(The problem) Find the lines below that contain the string "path". Copy each one.

(Provided material)

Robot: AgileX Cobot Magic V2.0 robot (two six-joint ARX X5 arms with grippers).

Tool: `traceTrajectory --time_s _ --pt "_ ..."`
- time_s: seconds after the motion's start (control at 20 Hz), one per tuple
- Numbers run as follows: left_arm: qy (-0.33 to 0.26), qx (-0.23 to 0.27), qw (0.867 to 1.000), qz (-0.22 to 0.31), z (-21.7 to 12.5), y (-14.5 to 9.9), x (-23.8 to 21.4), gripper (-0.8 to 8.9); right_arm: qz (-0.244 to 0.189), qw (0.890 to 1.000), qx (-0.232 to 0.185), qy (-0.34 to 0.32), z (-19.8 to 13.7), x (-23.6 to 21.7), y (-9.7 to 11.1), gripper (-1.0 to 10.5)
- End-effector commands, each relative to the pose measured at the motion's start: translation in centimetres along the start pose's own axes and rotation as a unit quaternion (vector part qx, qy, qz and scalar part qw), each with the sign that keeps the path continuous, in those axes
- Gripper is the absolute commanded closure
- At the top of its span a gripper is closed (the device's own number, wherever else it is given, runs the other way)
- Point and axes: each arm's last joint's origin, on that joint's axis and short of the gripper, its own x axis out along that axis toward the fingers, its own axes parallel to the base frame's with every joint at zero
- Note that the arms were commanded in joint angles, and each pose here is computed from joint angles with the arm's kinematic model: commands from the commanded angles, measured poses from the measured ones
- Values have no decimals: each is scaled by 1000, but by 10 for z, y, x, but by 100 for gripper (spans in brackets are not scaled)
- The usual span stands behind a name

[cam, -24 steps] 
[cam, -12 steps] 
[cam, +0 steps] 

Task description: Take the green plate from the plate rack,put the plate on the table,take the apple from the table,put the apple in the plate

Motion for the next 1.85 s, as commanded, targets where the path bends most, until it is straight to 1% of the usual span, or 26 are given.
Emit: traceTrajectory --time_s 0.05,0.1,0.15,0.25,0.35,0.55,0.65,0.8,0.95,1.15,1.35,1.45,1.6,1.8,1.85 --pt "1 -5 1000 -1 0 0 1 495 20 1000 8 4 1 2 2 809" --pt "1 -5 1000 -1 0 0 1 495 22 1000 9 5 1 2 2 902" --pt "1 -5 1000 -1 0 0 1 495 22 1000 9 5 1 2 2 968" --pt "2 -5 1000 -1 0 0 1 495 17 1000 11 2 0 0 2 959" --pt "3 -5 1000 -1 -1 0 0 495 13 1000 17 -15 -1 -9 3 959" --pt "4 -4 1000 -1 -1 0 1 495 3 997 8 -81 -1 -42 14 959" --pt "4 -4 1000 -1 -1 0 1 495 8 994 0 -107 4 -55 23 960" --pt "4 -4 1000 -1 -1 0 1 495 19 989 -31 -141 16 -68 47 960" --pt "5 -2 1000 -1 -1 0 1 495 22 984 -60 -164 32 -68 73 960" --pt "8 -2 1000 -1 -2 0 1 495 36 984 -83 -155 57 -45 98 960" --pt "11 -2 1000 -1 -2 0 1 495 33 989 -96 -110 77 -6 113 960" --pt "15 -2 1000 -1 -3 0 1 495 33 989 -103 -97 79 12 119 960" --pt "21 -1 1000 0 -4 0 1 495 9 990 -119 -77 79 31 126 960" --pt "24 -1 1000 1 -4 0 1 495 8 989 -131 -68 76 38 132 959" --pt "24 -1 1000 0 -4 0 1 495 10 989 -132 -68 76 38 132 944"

(Written answer)
- End-effector commands, each relative to the pose measured at the motion's start: translation in centimetres along the start pose's own axes and rotation as a unit quaternion (vector part qx, qy, qz and scalar part qw), each with the sign that keeps the path continuous, in those axes
Motion for the next 1.85 s, as commanded, targets where the path bends most, until it is straight to 1% of the usual span, or 26 are given.

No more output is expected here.